Da un punto di vista clinico è importante, inoltre, poter considerare una prospettiva longitudinale, poiché “una storia personale di abuso, specie durante l’infanzia, sembra rappresentare uno dei maggiori fattori che predispongono una persona a diventare un paziente psichiatrico” (Herman, 2009, 271). L’abuso infantile è associato, in età adulta, a deficit nella modulazione delle emozioni e nell’integrazione in generale, dunque a un vasto quadro di patologie: Disturbi dell’Alimentazione, disturbi di personalità (frequente è quello Borderline), Disturbo Dissociativo dell’Identità, Depressione, autolesionismo, abuso di alcol e di sostanze, disturbi sessuali (Giannantonio, 2003, 116).

 

Occorre sempre tenere in considerazione che ogni segnale non va mai considerato isolato dal contesto in cui il minore è inserito e che è fondamentale una valutazione complessiva della situazione per poter formulare ipotesi di maltrattamenti e/o abusi ed effettuare eventualmente le segnalazioni  all’Autorità Giudiziaria e al Tribunale per i Minorenni, secondo quanto previsto dagli obblighi di legge.

 

Appare rilevante, a tal proposito, citare l’introduzione, con riferimento alla legge 15 febbraio 1996, n. 66 (Norme sulla violenza sessuale), degli articoli dal 609-bis al 609-decies all’interno dei delitti contro la persona, in particolare:

 

-          il fatto che, comporti un aggravamento della pena commettere violenza sessuale su un minore (art. 609-ter c.p.
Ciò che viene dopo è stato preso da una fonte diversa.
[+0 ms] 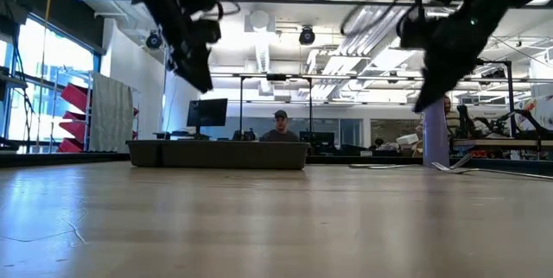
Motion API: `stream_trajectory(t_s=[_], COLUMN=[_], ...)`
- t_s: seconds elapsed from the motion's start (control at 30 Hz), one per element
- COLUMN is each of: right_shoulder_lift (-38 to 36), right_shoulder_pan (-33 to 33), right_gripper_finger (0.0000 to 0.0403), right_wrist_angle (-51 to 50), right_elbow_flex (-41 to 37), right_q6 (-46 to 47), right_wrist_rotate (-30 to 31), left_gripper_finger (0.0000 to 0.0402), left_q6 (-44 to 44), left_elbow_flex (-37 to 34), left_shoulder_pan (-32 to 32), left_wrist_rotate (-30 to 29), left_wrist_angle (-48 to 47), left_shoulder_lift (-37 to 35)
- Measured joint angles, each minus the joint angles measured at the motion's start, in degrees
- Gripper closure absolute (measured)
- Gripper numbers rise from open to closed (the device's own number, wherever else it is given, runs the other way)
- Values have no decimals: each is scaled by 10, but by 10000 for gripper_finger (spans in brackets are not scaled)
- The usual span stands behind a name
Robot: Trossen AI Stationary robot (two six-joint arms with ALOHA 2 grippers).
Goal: Sort silverware
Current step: Put the silver fork into the organizing bin
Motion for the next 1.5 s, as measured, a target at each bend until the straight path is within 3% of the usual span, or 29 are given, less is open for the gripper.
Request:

Violenza sessuale aggravata);

 

-          il “minore” in nei cui confronti possono essere compiuti gli atti puniti è colui che non ha ancora compiuto 14 anni; oppure, che non ne ha ancora compiuti 16, se il colpevole è una persona a lui particolarmente vicina (art. 609-quater c.p. Atti sessuali con minorenne);

 

-          è considerato un atto punibile far assistere un minore di 14 anni ad atti sessuali (art. 609-quinquies c.p. Corruzione di minorenne);

 

-          in caso dei suddetti il colpevole non può invocare, a propria scusa, l'ignoranza dell'età della persona offesa se il minore ha meno di 14 anni (art. 609-sexies c.p. Ignoranza dell’età della persona offesa),

 

-          la condanna per uno dei reati sessuali introdotti implica una serie di pene accessorie  quali: la perdita della potestà genitoriale, quando la qualità di genitore è elemento costitutivo del reato; l’interdizione perpetua dagli uffici di tutore o curatore; la perdita del diritto agli alimenti e l’esclusione dalla successione della persone offesa (609-novies c.p. Pene accessorie ed altri effetti penali).

 

-          Quando si procede per alcuno dei delitti previsti sovracitati in danno di minorenni, ovvero per il delitto previsto dall`articolo 609 quater il procuratore della Repubblica ne dà notizia al Tribunale per i Minorenni mettendolo così in grado di intervenire tempestivamente con i provvedimenti più idonei a tutela della personalità e dei diritti del minore, compreso, ove necessario, il suo allontanamento dal nucleo familiare (609 decies c. p. Comunicazione al Tribunale per i Minorenni).

 

L’introduzione di tali articoli esprime la consapevolezza anche in ambito giuridico dei danni evolutivi che comporta la violenza e testimonia l’importanza di promuovere interventi e strategie efficaci per contrastare comportamenti maltrattanti e tutelare i diritti dei minori.